Records contained in a dataset
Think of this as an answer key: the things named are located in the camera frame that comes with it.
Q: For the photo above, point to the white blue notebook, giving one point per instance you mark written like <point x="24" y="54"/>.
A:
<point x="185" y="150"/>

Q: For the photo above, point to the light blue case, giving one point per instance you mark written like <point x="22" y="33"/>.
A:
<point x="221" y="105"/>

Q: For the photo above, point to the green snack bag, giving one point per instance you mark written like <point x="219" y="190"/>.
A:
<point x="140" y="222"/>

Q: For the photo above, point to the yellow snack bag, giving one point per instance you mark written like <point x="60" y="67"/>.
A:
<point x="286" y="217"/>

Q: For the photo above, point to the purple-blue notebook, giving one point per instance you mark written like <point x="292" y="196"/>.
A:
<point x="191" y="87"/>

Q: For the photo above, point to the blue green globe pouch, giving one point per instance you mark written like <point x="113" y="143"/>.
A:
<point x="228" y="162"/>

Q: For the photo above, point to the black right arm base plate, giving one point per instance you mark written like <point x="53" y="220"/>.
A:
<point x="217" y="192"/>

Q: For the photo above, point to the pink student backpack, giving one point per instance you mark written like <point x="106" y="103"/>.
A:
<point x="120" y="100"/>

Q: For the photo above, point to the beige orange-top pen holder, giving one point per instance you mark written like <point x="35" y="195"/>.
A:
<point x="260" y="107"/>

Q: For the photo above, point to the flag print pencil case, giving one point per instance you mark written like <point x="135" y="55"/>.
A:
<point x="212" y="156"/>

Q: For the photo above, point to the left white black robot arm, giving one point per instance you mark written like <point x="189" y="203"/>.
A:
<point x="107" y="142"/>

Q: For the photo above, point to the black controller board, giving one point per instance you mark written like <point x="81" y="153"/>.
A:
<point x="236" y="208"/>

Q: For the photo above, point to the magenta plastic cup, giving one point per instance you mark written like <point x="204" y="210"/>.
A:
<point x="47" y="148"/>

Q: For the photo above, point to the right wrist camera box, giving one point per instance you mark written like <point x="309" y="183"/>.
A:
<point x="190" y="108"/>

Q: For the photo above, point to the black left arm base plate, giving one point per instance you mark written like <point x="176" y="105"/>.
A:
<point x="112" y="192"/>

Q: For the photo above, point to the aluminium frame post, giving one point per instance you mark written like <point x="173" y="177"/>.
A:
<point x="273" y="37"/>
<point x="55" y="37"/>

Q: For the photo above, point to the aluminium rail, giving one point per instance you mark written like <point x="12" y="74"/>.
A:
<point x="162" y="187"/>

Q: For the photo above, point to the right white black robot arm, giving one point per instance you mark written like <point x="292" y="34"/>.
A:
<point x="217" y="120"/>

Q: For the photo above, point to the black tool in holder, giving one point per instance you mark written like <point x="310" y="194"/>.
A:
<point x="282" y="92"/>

Problem requirements: A verbatim copy of all the records is to be produced.

Answer box:
Think of this as an answer key: the things named are located in the camera frame that comes with it.
Q: For the photo above, point to the white blue notebook, giving one point per instance you mark written like <point x="24" y="54"/>.
A:
<point x="185" y="150"/>

Q: For the photo above, point to the light blue case, giving one point per instance you mark written like <point x="22" y="33"/>.
A:
<point x="221" y="105"/>

Q: For the photo above, point to the green snack bag, giving one point per instance you mark written like <point x="219" y="190"/>.
A:
<point x="140" y="222"/>

Q: For the photo above, point to the yellow snack bag, giving one point per instance you mark written like <point x="60" y="67"/>.
A:
<point x="286" y="217"/>

Q: For the photo above, point to the purple-blue notebook, giving one point per instance you mark written like <point x="292" y="196"/>.
A:
<point x="191" y="87"/>

Q: For the photo above, point to the blue green globe pouch, giving one point per instance you mark written like <point x="113" y="143"/>.
A:
<point x="228" y="162"/>

Q: For the photo above, point to the black right arm base plate, giving one point per instance you mark written like <point x="53" y="220"/>.
A:
<point x="217" y="192"/>

Q: For the photo above, point to the pink student backpack, giving one point per instance you mark written like <point x="106" y="103"/>.
A:
<point x="120" y="100"/>

Q: For the photo above, point to the beige orange-top pen holder, giving one point per instance you mark written like <point x="35" y="195"/>.
A:
<point x="260" y="107"/>

Q: For the photo above, point to the flag print pencil case, giving one point per instance you mark written like <point x="135" y="55"/>.
A:
<point x="212" y="156"/>

Q: For the photo above, point to the left white black robot arm, giving one point per instance you mark written like <point x="189" y="203"/>.
A:
<point x="107" y="142"/>

Q: For the photo above, point to the black controller board, giving one point per instance you mark written like <point x="81" y="153"/>.
A:
<point x="236" y="208"/>

Q: For the photo above, point to the magenta plastic cup, giving one point per instance you mark written like <point x="204" y="210"/>.
A:
<point x="47" y="148"/>

Q: For the photo above, point to the right wrist camera box, giving one point per instance you mark written like <point x="309" y="183"/>.
A:
<point x="190" y="108"/>

Q: For the photo above, point to the black left arm base plate, giving one point per instance you mark written like <point x="176" y="105"/>.
A:
<point x="112" y="192"/>

Q: For the photo above, point to the aluminium frame post, giving one point per instance you mark written like <point x="173" y="177"/>.
A:
<point x="273" y="37"/>
<point x="55" y="37"/>

Q: For the photo above, point to the aluminium rail, giving one point per instance you mark written like <point x="12" y="74"/>.
A:
<point x="162" y="187"/>

Q: For the photo above, point to the right white black robot arm, giving one point per instance you mark written like <point x="292" y="34"/>.
A:
<point x="217" y="120"/>

Q: For the photo above, point to the black tool in holder, giving one point per instance you mark written like <point x="310" y="194"/>.
A:
<point x="282" y="92"/>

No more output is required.